Up through the line that contains "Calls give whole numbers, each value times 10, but", retype the entries exactly, beginning at the very first line.

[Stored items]
━━━
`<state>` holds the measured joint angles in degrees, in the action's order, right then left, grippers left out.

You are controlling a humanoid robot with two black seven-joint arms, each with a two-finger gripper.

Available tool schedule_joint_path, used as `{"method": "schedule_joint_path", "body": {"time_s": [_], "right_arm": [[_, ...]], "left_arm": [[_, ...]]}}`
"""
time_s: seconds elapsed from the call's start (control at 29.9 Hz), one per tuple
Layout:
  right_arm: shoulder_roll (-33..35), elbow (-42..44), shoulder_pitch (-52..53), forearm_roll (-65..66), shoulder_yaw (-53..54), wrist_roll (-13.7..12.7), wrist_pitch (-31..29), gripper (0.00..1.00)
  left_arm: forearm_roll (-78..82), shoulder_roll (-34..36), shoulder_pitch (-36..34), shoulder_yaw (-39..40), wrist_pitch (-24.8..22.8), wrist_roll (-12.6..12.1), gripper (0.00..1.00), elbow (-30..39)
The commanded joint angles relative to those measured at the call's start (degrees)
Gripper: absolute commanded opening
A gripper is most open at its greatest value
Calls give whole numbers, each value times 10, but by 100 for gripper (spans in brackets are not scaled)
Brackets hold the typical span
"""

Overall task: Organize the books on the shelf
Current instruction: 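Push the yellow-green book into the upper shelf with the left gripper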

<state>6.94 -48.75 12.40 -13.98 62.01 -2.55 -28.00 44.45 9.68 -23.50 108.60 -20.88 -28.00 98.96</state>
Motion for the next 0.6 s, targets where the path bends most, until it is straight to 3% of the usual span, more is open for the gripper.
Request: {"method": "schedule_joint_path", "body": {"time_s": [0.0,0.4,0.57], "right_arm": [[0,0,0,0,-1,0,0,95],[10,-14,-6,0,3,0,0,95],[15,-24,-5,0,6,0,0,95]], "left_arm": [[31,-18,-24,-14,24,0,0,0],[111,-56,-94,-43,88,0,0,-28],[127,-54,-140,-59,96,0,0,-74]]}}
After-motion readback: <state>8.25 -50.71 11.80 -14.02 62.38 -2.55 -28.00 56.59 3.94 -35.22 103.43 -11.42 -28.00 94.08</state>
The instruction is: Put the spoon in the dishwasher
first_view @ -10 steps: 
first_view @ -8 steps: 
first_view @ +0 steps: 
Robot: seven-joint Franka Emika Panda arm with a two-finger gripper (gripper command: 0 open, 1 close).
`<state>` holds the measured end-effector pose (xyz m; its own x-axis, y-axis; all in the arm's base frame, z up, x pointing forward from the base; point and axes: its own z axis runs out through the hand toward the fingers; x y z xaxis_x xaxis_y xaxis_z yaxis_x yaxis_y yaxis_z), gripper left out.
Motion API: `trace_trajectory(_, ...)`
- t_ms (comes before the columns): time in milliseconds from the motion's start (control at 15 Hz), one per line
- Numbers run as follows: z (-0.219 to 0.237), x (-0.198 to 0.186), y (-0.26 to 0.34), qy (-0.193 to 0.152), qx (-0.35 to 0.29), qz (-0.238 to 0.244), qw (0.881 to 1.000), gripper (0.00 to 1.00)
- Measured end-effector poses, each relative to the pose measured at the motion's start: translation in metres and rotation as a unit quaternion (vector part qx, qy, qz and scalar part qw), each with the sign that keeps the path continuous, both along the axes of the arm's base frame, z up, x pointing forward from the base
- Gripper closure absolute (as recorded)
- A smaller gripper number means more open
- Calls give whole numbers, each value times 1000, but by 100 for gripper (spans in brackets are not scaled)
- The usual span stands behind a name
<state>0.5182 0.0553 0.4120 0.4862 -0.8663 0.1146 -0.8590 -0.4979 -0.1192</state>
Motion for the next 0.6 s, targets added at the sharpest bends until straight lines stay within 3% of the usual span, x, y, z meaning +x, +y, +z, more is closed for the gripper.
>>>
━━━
▸ **Solution**
`<state>` holds the measured joint angles in degrees, in the action's order, right then left, grippers left out.

You are controlling a humanoid robot with two black seven-joint arms, each with a two-finger gripper.

Available tool schedule_joint_path, used as `{"method": "schedule_joint_path", "body": {"time_s": [_], "right_arm": [[_, ...]], "left_arm": [[_, ...]]}}`
"""
time_s: seconds elapsed from the call's start (control at 29.9 Hz), one per tuple
Layout:
  right_arm: shoulder_roll (-33..35), elbow (-42..44), shoulder_pitch (-52..53), forearm_roll (-65..66), shoulder_yaw (-53..54), wrist_roll (-13.7..12.7), wrist_pitch (-31..29), gripper (0.00..1.00)
  left_arm: forearm_roll (-78..82), shoulder_roll (-34..36), shoulder_pitch (-36..34), shoulder_yaw (-39..40), wrist_pitch (-24.8..22.8), wrist_roll (-12.6..12.1), gripper (0.00..1.00), elbow (-30..39)
The commanded joint angles relative to those measured at the call's start (degrees)
Gripper: absolute commanded opening
A gripper is most open at its greatest value
Calls give whole numbers, each value times 10, but by 100 for gripper (spans in brackets are not scaled)

The given output is complete.